Unsere Beziehung zu verbessern war ein langer Weg, mit vielen Tiefs, aber immer wieder auch Hochs, die mir Hoffnung gaben. Zeitweise schienen wir in einer Sackgasse zu stecken, egal, was wir versuchten, nichts schien zu fruchten. Es gab Momente, da wollte ich einfach nur ein gutes Miteinander, ohne Ansprüche, aber selbst das funktionierte nicht.

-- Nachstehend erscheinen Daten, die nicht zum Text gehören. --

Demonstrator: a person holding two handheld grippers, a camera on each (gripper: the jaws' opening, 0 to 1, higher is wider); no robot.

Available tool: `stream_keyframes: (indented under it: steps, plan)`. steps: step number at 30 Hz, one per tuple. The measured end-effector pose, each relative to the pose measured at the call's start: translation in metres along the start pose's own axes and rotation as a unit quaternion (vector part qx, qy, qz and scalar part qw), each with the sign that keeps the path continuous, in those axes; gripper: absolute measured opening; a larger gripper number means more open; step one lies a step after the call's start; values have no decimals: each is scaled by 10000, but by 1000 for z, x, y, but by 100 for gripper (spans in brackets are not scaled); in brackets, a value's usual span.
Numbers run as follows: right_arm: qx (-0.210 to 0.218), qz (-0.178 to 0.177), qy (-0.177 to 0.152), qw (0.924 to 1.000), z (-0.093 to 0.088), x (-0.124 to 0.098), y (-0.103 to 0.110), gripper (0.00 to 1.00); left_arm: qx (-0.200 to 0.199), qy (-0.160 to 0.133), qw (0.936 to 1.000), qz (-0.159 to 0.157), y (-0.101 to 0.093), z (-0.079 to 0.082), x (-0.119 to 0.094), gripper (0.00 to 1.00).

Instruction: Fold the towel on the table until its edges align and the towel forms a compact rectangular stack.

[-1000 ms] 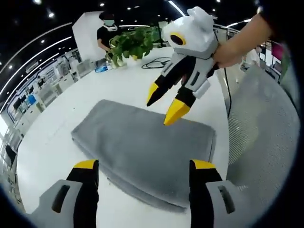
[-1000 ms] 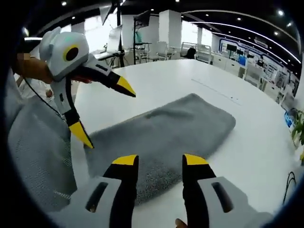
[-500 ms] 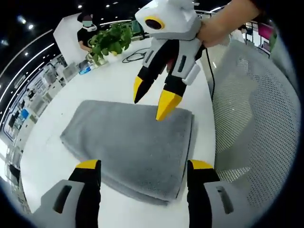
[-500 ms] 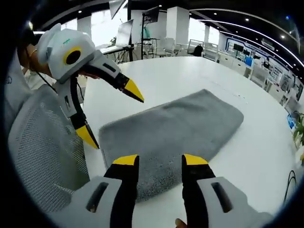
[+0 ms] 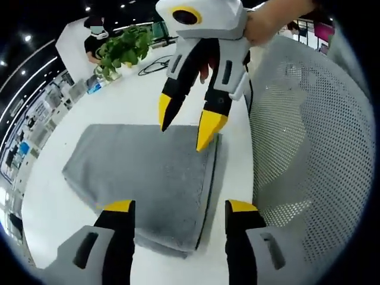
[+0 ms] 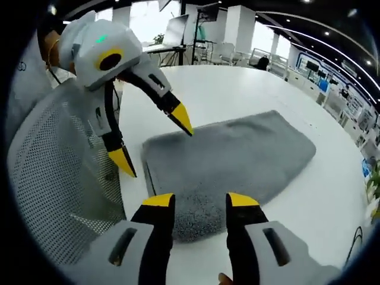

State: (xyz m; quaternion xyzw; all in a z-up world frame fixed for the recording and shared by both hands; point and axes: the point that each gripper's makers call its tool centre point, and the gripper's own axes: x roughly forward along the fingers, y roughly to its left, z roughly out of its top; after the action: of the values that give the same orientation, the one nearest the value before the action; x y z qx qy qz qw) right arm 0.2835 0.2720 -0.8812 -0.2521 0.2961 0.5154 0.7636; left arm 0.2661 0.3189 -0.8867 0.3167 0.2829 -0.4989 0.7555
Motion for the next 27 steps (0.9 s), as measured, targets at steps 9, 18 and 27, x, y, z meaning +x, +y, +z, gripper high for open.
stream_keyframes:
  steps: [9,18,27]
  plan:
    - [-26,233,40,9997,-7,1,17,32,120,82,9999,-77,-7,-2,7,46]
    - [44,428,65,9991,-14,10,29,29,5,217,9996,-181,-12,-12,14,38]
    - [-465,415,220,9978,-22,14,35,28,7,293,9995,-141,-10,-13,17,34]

Erst als ich begann, wirklich zu verstehen, wie das Leben funktioniert – dass mein Mann nicht für mein Glück verantwortlich ist, dass es gut ist, wenn zwei Menschen nicht völlig identische Meinungen haben, dass ein Streit keine Ehekrise ist und einiges mehr – konnte ich mich soweit entspannen, dass unsere Beziehung sich augenscheinlich von allein, und innerhalb einer sehr kurzen Zeitspanne, extrem verbesserte.

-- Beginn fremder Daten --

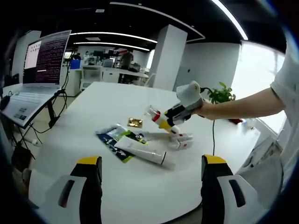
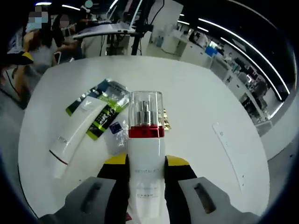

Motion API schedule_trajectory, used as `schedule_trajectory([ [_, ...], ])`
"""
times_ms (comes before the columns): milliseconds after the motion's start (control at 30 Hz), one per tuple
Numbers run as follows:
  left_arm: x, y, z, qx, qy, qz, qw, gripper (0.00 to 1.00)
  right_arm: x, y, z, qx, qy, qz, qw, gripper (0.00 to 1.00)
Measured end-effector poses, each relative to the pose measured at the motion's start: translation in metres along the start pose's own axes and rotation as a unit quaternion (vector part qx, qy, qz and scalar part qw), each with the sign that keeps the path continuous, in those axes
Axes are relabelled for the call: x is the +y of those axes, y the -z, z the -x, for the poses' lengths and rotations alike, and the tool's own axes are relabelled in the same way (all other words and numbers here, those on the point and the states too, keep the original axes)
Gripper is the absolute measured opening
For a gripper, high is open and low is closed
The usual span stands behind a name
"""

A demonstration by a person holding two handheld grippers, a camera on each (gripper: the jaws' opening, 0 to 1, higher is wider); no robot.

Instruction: Arrange the skincare products in the storage area until every visible bottle or jar stands upright without overlapping.

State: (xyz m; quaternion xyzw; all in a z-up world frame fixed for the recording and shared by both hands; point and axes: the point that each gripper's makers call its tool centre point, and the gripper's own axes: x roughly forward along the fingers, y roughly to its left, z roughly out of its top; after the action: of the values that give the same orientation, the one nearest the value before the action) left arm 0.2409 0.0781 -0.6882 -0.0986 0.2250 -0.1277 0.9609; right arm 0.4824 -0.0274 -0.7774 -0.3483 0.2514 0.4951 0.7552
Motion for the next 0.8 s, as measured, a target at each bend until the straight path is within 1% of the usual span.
schedule_trajectory([
  [133,0.000,0.000,0.001,0.000,0.000,-0.001,1.0000,0.80,-0.006,-0.006,0.007,-0.021,0.016,-0.017,0.9995,0.27],
  [267,0.000,-0.002,0.001,-0.002,0.000,-0.002,1.0000,0.80,-0.011,-0.008,0.011,-0.036,0.030,-0.033,0.9984,0.27],
  [367,0.000,-0.005,0.001,-0.002,0.000,-0.004,1.0000,0.80,-0.014,-0.015,0.022,-0.057,0.042,-0.048,0.9963,0.27],
  [400,0.000,-0.006,0.002,-0.002,0.000,-0.005,1.0000,0.80,-0.014,-0.017,0.025,-0.065,0.042,-0.052,0.9957,0.27],
  [433,0.000,-0.008,0.002,-0.003,-0.001,-0.006,1.0000,0.80,-0.015,-0.017,0.025,-0.065,0.043,-0.058,0.9952,0.27],
  [467,0.001,-0.009,0.003,-0.003,-0.002,-0.007,1.0000,0.80,-0.015,-0.019,0.027,-0.074,0.044,-0.064,0.9943,0.27],
  [533,0.001,-0.014,0.005,-0.007,-0.002,-0.006,1.0000,0.80,-0.014,-0.023,0.036,-0.082,0.046,-0.071,0.9931,0.27],
  [567,0.001,-0.016,0.005,-0.009,-0.002,-0.005,0.9999,0.80,-0.012,-0.025,0.034,-0.085,0.045,-0.070,0.9929,0.27],
  [633,0.002,-0.021,0.006,-0.014,-0.003,-0.003,0.9999,0.80,-0.010,-0.029,0.042,-0.094,0.048,-0.072,0.9918,0.27],
  [800,-0.002,-0.032,0.005,-0.021,0.000,-0.006,0.9998,0.80,-0.002,-0.041,0.057,-0.116,0.052,-0.066,0.9897,0.27],
])
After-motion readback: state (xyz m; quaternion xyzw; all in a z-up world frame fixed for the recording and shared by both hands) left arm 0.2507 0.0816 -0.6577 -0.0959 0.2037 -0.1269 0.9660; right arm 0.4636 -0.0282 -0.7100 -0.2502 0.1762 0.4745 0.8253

Nicht nur, dass wir uns heute kaum noch streiten, wir vertrauen uns auch zutiefst und sind miteinander so innig verbunden, wie nie zuvor. Wir lachen zusammen, wir trösten und stärken uns, wir necken uns, kurzum – wir sind nach über 20 Jahren Beziehung beinahe wie ein frisch verliebtes Paar (nur ohne die Nebenwirkungen).

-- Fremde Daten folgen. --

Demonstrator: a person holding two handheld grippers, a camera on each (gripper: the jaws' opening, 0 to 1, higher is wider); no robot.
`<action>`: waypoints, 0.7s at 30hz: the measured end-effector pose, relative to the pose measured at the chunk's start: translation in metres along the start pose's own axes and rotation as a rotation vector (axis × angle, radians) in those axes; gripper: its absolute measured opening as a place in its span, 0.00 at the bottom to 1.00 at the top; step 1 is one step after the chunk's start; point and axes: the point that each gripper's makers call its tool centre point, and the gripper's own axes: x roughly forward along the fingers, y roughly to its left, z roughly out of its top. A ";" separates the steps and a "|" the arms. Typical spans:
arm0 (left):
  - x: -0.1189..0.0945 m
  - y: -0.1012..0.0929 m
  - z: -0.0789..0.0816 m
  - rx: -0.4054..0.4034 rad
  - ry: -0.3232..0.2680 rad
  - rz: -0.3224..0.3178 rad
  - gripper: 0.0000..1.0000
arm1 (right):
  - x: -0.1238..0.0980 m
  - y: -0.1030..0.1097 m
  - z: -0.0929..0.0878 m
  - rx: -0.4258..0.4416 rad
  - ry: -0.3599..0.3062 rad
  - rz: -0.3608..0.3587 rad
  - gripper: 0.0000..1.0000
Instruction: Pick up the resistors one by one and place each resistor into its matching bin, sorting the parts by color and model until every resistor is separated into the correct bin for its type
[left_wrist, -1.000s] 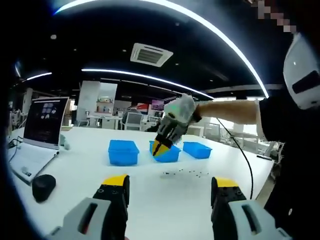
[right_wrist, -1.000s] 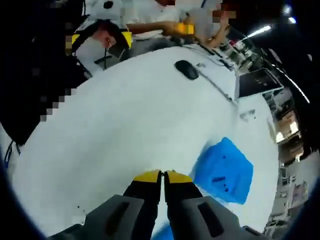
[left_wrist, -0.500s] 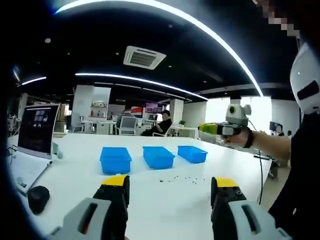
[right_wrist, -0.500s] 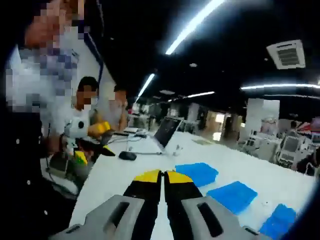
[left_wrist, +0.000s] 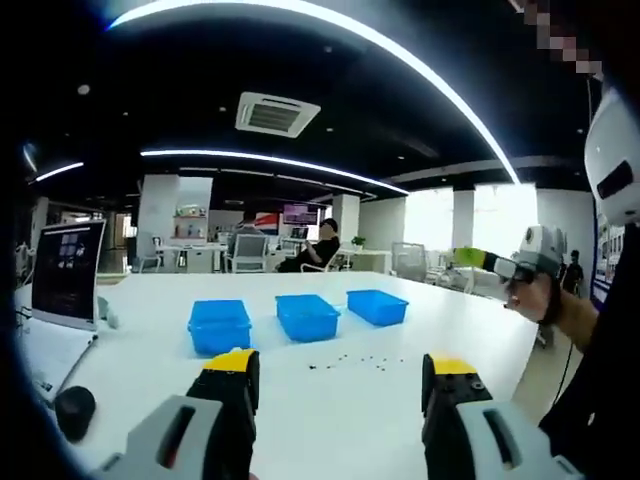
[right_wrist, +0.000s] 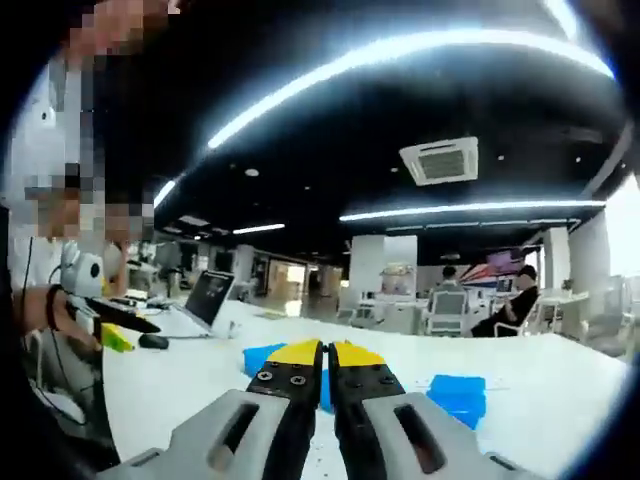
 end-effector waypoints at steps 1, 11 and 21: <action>-0.001 -0.001 0.000 0.002 -0.001 0.000 0.67 | 0.008 -0.002 -0.001 0.005 0.004 0.002 0.06; -0.016 0.002 -0.001 -0.008 -0.013 0.026 0.67 | 0.118 0.003 -0.023 -0.019 0.073 0.129 0.06; -0.024 0.009 0.001 -0.015 -0.022 0.049 0.67 | 0.215 -0.029 -0.058 -0.008 0.171 0.061 0.06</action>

Ich bin mir sicher – hätten wir uns getrennt, wäre ich mit hoher Wahrscheinlichkeit in die nächste Beziehung mit denselben oder ähnlichen Problemen geschlittert.
Und so geht es uns immer, egal wovor wir fliehen. Ob wir unseren Wohnort hassen, die Nachbarn nicht leiden können, unseren Job oder Chef verachten – von etwas weg zu wollen ist keine gute Motivation.
Ich sage nicht, dass Veränderungen im Außen immer schlecht sind. Aber sie sind immer nur dann eine gute Idee, wenn wir nicht von etwas weg, sondern zu etwas hin wollen. Wenn wir unseren Job kündigen, weil wir spüren, dass wir uns selbstständig machen wollen. Wenn wir unser Haus verkaufen, weil wir wissen, dass wir woanders wohnen möchten.
Wenn wir die Veränderung zum Guten hin – statt weg vom augenscheinlich Schlechten – machen, dann können Veränderungen eine gute Idee sein.
Dieses Gefühl für das, was wir wollen, stellt sich ein und wächst, wenn wir beginnen, unserem Gefühl zu folgen, uns selbst ernst zu nehmen, uns gut zu tun und selbst für unser Glück zu sorgen. Dann werden die nächsten Schritte offensichtlich, und sie wirken nicht wie eine Flucht, sondern wie ein Aufbruch.
Leid ist nich. Sinn deines Lebens
„May you be at peace in your heart,
healthy, happy and free.“2
Blake D. Bauer
Im Frühling 2017 kaufte ich mir in London ein Buch mit dem Titel „You were not born to suffer“ - „Du bist nicht geboren, um zu leiden“. Wohin ich kam, prangte es auf Werbeplakaten, und obwohl ich damals nicht wusste, was das Wort „suffer“ bedeutete, und obwohl ich bezweifelte, dass ich in der Lage war, so ein dickes, englisches Buch zu lesen, spürte ich, dass dieses Buch von mir gekauft werden wollte.
Ich spürte, dass ich darin erste Hinweise für meine Suche erhalten würde. Meine Suche begann mit diesem Buch. Denn ja, ich litt. Die Sehnsucht, gepaart mit der Verzweiflung, weil ich nicht wusste, wonach ich mich sehnte, und den Schuldgefühlen, weil ich mir undankbar vorkam, machte mich fertig.
Ich kannte ja nur dieses Leben. Ich spürte, dass ich mich nach mehr Leichtigkeit und Freude und Sinn und Lebendigkeit sehnte, aber ich hatte keinen Plan, ob es sie wirklich gab. Geschweige denn, wo ich suchen sollte.
Doch Leichtigkeit, Lebendigkeit und Freude sind nicht nur wenigen ausgesuchten Menschen vorbehalten, wie ich lange glaubte. Sie sind unser aller Geburtsrecht. Sie stehen uns von Anfang an zu, und wir können sie jederzeit wieder in unserem Leben aktivieren.
Dazu bedarf es im Grunde nur deiner bewussten Entscheidung.
Doch hier habe ich ein großes Missverständnis entdeckt: Viele Menschen meinen, sie brauchen sich nur für Freude entscheiden, und das Leid verschwände dann von allein. Dem ist nicht so. Der Weg aus dem Leid führt durch das Leid hindurch.
Oder anders: Wer versucht, Leid loszuwerden, wird Leid erst recht anziehen.
Damit wir Freude spüren können, müssen wir lernen, auch alles Schmerzhafte in uns anzunehmen und ganz zu fühlen. Denn es hat immer eine Botschaft für uns.